Dimitris Gerogiannis, managing director of the Greek air carrier Aegean Airlines, still has bad memories of the winter of 2012. “We had to keep five machines parked for a while,” he said. “ There were no customers.”
Now Aegean is soaring. Its fleet of Airbus jets is flying at close to full capacity and the number of passengers using the airline has risen by 12% in the first quarter.
The recovery of the airline symbolizes the comeback of Greece itself. After six years of painful recession, which saw Greece’s gross domestic product plummet by about 25 percent, the economy is poised to return to the growth in the second half of the year, driven by increasing tourism and consumer spending. Three recently published studies argue the nation is emerging from the wreckage of economic disaster and predict Greece’s recovery could even be slightly stronger than they predict.
Three recently published studies argue the nation is emerging from the wreckage of economic disaster and predict Greece’s recovery could even be slightly stronger than they predict.
“The immediate prospects for the economy look positive,” said Nikos Vettas, director of the Foundation for Economic and Industrial Research (IOBE) in Greece, referring to the most recent quarterly report compiled by the group.
The report predicts GDP growth of at least 0.7 percent in 2014. This is an even brighter outlook than forecasts made by the Greek government and the European Union Commission, which pegged growth this year at 0.6 percent, and the National Bank of Greece, which predicted growth of 0.5 percent.
The economic recovery is under way. In the first quarter of 2012, the nation’s GDP shrank by 0.9 percent, while in the period between April and June, it was only minus 0.3 percent, according to Eurobank Ergasias, Greece’s third-largest bank. For the year as a whole, Eurobank expects growth of up to 1 percent.
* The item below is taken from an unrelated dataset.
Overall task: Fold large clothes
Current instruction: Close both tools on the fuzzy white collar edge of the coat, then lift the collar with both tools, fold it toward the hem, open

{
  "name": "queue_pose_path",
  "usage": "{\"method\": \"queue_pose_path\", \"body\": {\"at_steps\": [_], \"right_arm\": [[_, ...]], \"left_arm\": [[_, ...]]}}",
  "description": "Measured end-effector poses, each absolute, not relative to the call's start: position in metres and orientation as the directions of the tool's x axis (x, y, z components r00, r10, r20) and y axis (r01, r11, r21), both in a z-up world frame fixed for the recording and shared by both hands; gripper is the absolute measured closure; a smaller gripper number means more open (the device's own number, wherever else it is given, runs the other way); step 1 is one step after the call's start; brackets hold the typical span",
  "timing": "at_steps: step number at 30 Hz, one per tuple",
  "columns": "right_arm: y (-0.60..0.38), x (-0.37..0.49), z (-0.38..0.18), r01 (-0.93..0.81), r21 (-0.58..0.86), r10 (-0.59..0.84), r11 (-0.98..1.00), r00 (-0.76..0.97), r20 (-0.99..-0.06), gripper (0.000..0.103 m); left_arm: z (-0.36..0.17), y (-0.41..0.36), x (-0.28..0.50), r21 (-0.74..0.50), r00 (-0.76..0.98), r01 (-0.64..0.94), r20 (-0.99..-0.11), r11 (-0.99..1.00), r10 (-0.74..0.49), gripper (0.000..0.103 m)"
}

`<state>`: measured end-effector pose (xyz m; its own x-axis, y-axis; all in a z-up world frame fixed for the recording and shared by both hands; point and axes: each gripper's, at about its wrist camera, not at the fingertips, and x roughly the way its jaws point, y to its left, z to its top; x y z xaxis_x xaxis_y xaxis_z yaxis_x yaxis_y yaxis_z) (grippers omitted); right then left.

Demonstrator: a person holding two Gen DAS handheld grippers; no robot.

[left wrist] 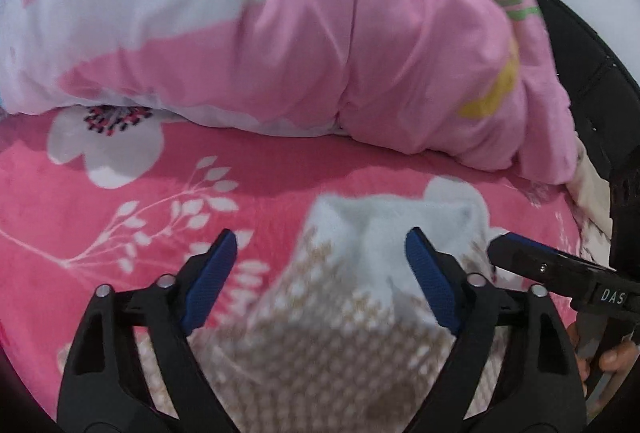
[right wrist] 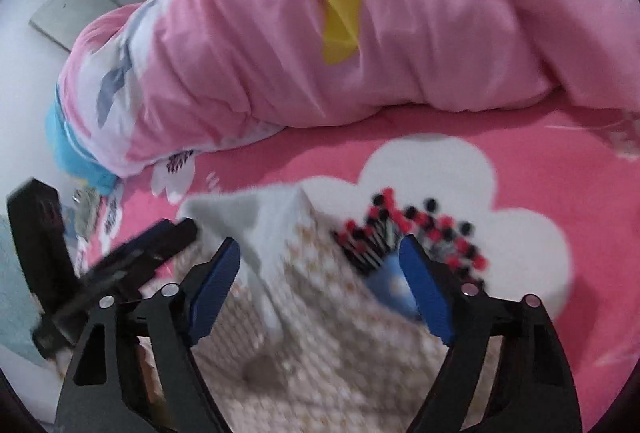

Leading the recovery is a hefty increase in tourism. In the first five months of the year, the number of visitors grew by 17% and the country anticipates a new record of about 20 million travelers. Tourism is a critical component of the nation’s economy, contributing about 17% to the GDP.
Domestic consumer spending is also on the rise. While real incomes have fallen by as much as 30 percent over the last four years, Greeks seem to catch up on purchases they put off during the crisis. Consumer spending grew by 0.7 percent in the first quarter.
What continues to slow down the economy, however, is unemployment, Greece’s biggest problem. The IOBE expects an average annual unemployment rate of 26.7 percent, a horrific number but an improvement over the record high 27.7 percent in fall 2013. Unemployment rates for those 25-years-old and younger remains extraordinarily high at about 60 percent.
According to a study by the National Bank of Greece, the Greek economy could enjoy cumulative growth of 19.6% by 2020. That recovery would create an estimated 720,000 badly needed jobs.
Experts emphasize that Greece can only expect sustainable growth if the nation continues to move forward with its reform policies. The government in Athens has not always embraced the necessary fiscal changes and there are lingering concerns it might backslide.
The government must push the reform package through parliament before the scheduled September inspection of the “troika,” a committee consisting of representatives of the European Union, European Central Bank and the International Monetary Fund, that is overseeing Greece bailout programs. Greece will have to demonstrate what progress has been made.
Greece still faces a steep climb from the economic crisis, but there are clear signals better times lie ahead.